Exercise details:
Lines in the entries below where the word "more" shows up should each be copied.

Data for review:
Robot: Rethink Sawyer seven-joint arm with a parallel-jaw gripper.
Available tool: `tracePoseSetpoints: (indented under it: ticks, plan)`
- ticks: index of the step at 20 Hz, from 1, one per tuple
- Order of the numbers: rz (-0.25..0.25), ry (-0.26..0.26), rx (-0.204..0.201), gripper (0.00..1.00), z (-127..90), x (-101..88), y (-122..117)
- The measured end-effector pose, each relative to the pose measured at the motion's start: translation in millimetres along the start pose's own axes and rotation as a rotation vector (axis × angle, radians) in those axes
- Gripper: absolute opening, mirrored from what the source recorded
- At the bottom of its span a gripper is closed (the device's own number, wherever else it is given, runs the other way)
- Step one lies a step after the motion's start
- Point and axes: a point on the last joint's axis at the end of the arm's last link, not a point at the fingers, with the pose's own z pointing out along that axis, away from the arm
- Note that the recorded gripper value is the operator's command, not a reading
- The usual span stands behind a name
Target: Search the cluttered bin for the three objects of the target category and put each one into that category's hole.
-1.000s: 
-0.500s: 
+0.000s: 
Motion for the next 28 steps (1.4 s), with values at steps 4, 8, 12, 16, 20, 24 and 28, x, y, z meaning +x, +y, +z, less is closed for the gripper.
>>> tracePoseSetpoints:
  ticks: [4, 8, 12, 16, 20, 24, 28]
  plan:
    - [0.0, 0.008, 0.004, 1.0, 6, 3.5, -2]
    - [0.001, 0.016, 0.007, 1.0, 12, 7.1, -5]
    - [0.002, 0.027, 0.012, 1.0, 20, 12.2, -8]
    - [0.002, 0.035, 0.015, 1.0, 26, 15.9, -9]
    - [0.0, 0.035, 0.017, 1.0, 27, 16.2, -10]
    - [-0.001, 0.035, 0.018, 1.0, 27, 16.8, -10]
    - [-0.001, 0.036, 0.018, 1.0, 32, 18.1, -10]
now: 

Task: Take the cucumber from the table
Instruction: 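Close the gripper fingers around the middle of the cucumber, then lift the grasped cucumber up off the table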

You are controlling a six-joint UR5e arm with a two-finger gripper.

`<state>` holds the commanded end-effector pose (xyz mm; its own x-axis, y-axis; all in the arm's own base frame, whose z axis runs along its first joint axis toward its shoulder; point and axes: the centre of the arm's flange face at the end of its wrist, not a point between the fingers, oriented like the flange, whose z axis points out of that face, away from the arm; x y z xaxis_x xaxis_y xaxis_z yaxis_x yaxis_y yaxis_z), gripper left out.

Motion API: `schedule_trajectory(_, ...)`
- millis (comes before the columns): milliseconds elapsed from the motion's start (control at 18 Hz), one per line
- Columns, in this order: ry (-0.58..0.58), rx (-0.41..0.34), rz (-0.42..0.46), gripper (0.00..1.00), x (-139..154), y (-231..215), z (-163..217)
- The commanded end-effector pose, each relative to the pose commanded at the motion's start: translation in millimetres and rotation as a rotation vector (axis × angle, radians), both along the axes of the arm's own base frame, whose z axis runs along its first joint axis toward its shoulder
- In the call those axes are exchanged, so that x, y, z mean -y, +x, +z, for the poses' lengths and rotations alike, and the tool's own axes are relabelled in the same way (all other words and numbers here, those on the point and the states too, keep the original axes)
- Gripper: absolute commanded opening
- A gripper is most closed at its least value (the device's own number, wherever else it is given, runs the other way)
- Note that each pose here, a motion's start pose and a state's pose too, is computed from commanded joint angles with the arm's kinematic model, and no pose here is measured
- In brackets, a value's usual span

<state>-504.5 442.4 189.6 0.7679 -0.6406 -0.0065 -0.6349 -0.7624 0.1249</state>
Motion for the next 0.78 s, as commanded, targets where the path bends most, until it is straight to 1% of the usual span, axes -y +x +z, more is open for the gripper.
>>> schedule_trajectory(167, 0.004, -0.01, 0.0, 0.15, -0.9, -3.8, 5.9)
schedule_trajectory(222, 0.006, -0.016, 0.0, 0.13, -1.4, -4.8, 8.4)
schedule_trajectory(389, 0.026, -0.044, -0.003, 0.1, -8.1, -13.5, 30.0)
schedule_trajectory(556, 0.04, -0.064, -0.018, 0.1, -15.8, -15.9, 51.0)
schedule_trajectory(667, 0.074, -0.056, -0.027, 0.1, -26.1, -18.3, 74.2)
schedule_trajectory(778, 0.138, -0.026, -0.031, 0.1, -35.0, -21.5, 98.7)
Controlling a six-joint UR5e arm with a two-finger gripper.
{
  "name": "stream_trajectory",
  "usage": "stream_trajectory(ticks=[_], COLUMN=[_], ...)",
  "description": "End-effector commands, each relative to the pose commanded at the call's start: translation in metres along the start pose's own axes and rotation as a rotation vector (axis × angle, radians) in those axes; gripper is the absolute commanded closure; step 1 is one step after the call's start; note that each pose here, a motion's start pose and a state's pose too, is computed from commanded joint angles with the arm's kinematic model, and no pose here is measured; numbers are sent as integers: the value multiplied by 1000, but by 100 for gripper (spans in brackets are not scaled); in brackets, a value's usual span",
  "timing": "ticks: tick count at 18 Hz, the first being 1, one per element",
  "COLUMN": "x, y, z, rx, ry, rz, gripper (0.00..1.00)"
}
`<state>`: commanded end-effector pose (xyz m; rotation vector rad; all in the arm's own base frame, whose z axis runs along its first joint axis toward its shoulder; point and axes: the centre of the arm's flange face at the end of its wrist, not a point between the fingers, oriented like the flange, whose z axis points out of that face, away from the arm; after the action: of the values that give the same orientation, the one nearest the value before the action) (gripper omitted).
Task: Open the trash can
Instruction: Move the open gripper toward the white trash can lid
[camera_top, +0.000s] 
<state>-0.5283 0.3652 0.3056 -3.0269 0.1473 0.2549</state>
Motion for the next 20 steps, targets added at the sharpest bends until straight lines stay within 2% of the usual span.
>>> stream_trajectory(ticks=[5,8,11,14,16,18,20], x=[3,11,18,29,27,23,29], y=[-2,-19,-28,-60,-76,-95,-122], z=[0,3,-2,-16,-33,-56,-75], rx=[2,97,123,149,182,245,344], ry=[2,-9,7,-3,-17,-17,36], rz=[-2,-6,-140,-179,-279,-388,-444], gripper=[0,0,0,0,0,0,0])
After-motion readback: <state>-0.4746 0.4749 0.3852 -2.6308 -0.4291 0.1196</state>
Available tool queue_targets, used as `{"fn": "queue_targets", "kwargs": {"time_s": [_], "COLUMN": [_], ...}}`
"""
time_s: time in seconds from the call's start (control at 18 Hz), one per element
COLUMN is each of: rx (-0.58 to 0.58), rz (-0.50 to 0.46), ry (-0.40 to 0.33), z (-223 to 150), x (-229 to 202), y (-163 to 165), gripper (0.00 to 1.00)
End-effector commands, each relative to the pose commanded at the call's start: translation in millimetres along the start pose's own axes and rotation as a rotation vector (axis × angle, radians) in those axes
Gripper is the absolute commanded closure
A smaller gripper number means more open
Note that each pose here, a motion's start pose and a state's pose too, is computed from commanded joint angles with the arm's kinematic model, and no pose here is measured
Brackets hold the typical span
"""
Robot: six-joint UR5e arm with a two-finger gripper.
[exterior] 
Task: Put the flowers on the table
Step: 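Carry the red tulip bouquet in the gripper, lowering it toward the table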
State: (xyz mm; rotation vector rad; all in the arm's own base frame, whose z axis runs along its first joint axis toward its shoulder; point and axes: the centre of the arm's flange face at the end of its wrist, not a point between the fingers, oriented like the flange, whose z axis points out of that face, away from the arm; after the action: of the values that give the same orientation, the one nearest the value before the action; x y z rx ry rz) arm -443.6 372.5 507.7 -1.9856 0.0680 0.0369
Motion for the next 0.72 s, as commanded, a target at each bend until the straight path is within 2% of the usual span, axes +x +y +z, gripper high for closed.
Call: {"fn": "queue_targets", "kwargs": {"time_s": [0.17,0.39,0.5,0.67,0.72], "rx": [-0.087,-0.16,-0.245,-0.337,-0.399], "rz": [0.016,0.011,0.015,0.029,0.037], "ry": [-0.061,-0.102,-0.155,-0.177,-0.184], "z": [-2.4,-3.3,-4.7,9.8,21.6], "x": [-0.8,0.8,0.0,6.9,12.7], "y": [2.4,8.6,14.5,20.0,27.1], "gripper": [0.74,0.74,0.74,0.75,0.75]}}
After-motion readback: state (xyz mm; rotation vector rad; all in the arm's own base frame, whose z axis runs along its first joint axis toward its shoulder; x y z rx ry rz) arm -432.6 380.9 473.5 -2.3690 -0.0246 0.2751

Exercise answer:
Motion for the next 0.78 s, as commanded, targets where the path bends most, until it is straight to 1% of the usual span, axes -y +x +z, more is open for the gripper.
A smaller gripper number means more open

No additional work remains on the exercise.